The Atlanta Journal-Constitution
81-year-old brings ‘quiet wisdom’ to UT campus
AUSTIN, TEXAS — Terry Orr is beginning a master’s program at the University of Texas, and the 81-year-old already has his backpack filled with textbooks.
Orr obtained his second undergraduate degree from the University of Texas in 2017, about 55 years after completing engineering degrees at Texas A&M. In that span of time, he enlisted in the Army in the 1960s, where he worked as a research engineer drilling into ice caps. He spent his career working in marine construction and oil operations, notching eight years in Saudi Arabia; and in 1992 he moved to Bastrop, where he served as the town’s mayor between 2008 and 2014.
This week, Orr’s insatiable curiosity brings him back to another year at UT, where he’ll spend his 82nd birthday in the Center for Russian, East European and Eurasian Studies.
“It beats sitting around cussing the government everyday,” he joked.
The octogenarian has already grown accustomed to being in classrooms full of students young enough to be his grandchildren. During his undergraduate years, which he spent studying classical archeology at UT’s College of Liberal Arts, he learned from his peers.
“You don’t want to be the old guy that talks all the time — old people, they want to talk all the time. And you don’t want to be the old guy that knows everything,” Orr said. “These people know a whole lot more than I do.”
Professors say Orr brings a level of charm and insight to discussions that only 80 years of life experience can supply.

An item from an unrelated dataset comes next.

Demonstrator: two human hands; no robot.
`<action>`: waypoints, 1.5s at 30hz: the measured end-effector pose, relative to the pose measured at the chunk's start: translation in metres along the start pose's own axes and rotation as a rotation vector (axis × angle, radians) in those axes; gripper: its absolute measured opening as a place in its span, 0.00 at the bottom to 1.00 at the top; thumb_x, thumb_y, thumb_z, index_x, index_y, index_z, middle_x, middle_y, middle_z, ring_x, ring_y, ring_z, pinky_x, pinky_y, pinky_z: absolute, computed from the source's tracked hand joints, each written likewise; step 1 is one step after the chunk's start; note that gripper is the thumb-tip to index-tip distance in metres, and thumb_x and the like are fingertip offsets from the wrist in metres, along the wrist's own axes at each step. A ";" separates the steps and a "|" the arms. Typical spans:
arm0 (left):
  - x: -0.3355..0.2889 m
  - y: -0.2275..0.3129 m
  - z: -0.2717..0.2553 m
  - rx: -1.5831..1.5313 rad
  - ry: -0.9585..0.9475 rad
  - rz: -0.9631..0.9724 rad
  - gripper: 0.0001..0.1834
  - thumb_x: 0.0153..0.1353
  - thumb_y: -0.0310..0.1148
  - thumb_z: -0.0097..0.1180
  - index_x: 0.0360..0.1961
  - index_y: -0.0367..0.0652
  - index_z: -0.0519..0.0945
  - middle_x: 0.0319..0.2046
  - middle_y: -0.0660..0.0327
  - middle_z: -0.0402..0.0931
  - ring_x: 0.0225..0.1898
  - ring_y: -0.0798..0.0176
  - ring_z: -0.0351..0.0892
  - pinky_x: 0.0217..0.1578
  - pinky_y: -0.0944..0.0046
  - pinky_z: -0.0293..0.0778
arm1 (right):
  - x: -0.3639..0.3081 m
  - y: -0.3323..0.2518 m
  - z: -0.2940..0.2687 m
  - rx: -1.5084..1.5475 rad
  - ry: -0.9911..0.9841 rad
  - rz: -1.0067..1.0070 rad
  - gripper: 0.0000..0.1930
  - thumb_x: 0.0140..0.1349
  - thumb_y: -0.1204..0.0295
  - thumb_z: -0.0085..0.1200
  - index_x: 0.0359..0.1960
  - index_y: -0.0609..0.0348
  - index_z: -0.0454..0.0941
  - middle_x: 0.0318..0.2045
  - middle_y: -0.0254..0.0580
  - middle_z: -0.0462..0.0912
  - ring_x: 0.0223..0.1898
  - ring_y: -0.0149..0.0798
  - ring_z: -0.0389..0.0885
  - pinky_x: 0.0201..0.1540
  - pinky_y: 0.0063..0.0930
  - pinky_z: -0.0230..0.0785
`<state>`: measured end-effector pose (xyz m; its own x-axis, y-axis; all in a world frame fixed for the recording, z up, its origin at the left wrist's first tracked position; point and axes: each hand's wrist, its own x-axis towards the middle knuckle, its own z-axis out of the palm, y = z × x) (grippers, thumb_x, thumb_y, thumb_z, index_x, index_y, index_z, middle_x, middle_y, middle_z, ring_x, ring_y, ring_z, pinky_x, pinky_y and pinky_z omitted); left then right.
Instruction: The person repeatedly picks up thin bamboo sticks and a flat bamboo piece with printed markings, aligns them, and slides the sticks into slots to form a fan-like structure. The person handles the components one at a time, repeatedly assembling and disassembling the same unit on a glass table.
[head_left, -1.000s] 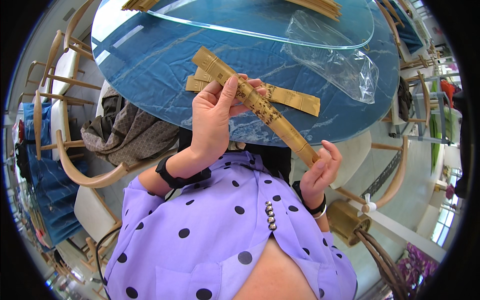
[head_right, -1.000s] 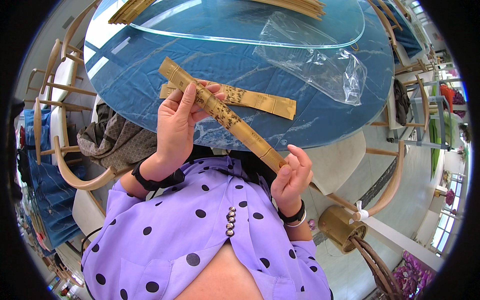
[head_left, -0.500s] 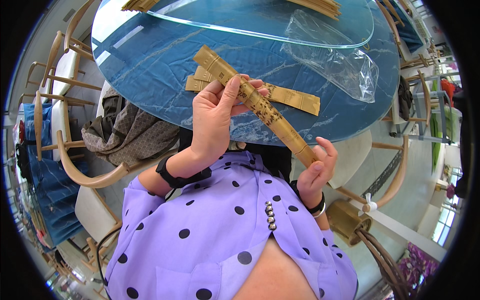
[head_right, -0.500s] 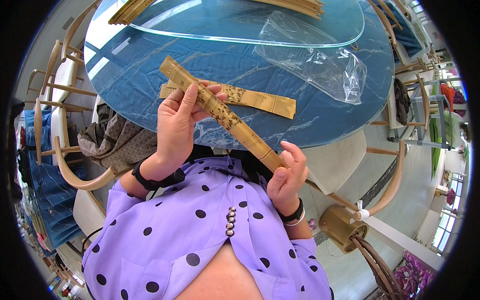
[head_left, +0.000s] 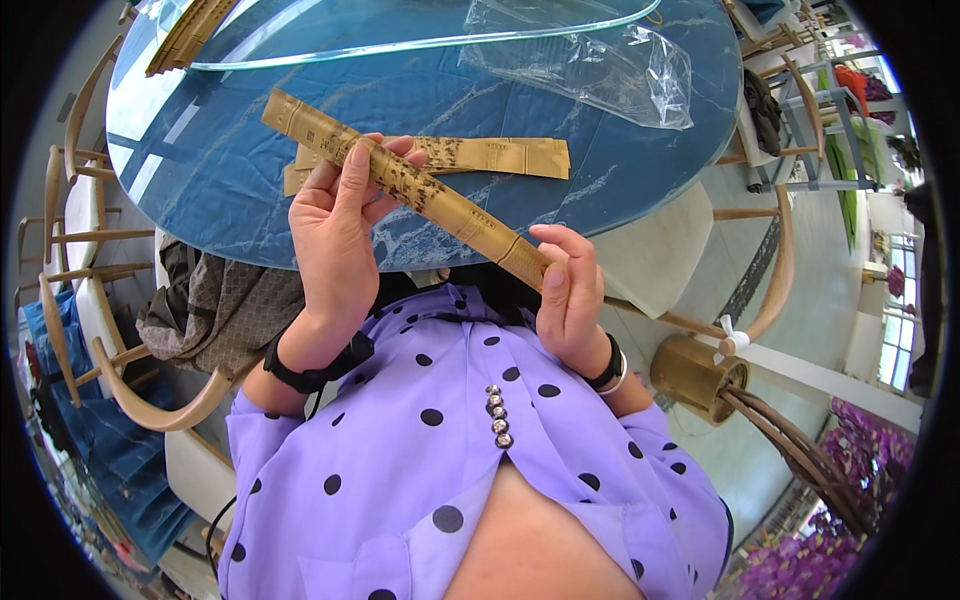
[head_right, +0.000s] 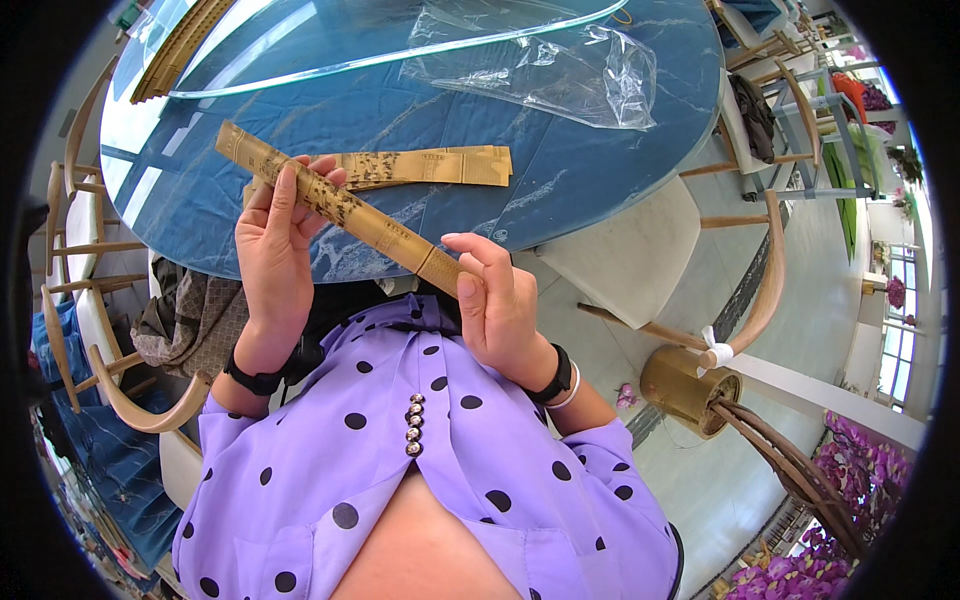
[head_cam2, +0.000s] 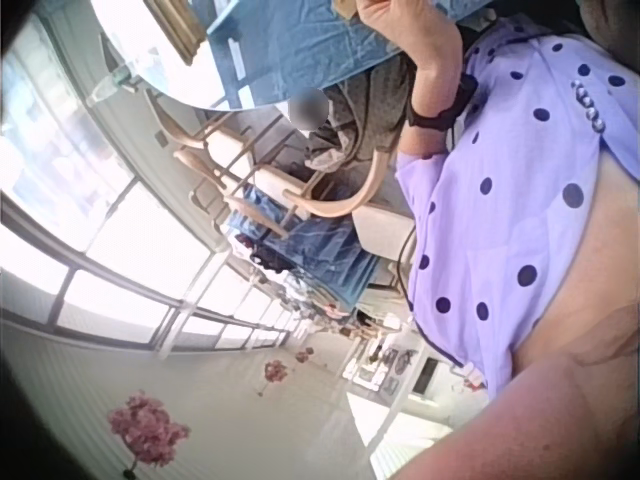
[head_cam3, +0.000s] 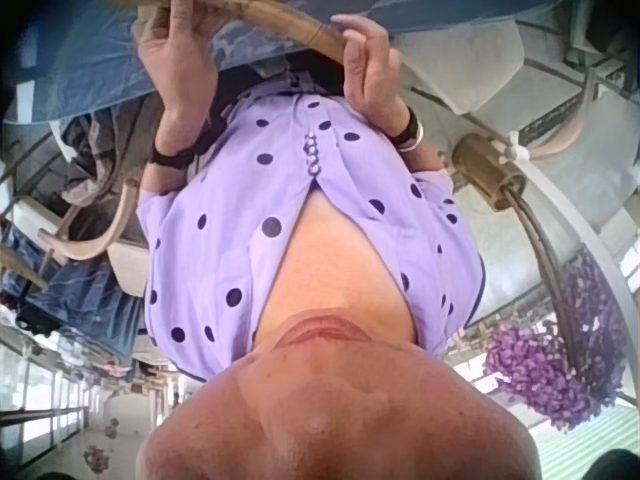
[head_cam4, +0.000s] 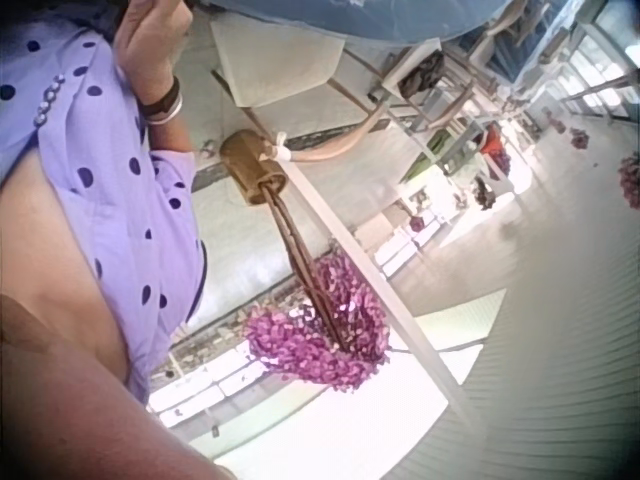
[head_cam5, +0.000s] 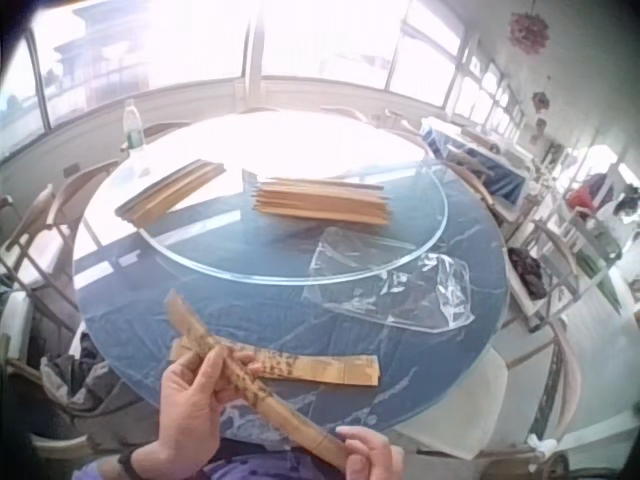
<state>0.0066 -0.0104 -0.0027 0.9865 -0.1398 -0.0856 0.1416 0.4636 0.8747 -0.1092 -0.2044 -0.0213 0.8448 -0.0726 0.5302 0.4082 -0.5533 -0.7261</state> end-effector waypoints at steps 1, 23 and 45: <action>0.003 0.002 -0.001 0.006 0.010 0.000 0.17 0.75 0.37 0.52 0.51 0.31 0.77 0.46 0.46 0.83 0.48 0.56 0.87 0.46 0.63 0.85 | 0.002 -0.004 0.000 0.049 -0.023 0.013 0.15 0.74 0.72 0.46 0.57 0.69 0.71 0.32 0.45 0.82 0.19 0.36 0.73 0.25 0.27 0.66; 0.015 -0.008 0.014 -0.221 0.015 0.108 0.18 0.79 0.37 0.42 0.60 0.35 0.72 0.40 0.54 0.81 0.33 0.70 0.81 0.38 0.63 0.86 | 0.010 -0.018 0.013 -0.042 -0.381 -0.286 0.23 0.50 0.78 0.66 0.51 0.66 0.83 0.34 0.42 0.89 0.33 0.40 0.88 0.36 0.28 0.82; 0.014 -0.010 0.012 -0.131 -0.024 0.026 0.18 0.78 0.35 0.44 0.60 0.36 0.73 0.43 0.50 0.82 0.33 0.69 0.83 0.34 0.63 0.87 | 0.021 -0.031 0.026 -0.290 -0.242 -0.376 0.13 0.40 0.71 0.74 0.28 0.55 0.83 0.25 0.32 0.80 0.23 0.33 0.78 0.27 0.28 0.66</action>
<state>0.0179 -0.0275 -0.0068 0.9880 -0.1459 -0.0508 0.1268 0.5777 0.8063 -0.0950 -0.1671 0.0012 0.7280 0.3497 0.5897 0.6149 -0.7135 -0.3360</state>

“With Terry, it was exactly the right balance of a different sense of perspective and a kind of quiet wisdom that the 19-year-olds in the class might have been lacking, and a willingness to learn and be open to things,” said Adam Rabinowitz, an associate professor in the Department of Classics. “I haven’t had anybody like that in my classes.”
Says Tom Palamia, an Armstrong Professor of Classics at UT, “Terry was the guy who would keep everything at the right level and ask good questions.”
Both professors agreed on one point: Orr’s enrollment in the university was not impressive just because of his advanced age, it demonstrates how learning doesn’t always need to be tied to career gains or economic advancement.
“The problem in American society, you’re defined by the work that you do instead of who you are as a human being,” Palamia said. “To have people who are at the university simply to be at the university, they’re not there training for a future job, they’re there to explore who they are — that’s Terry.”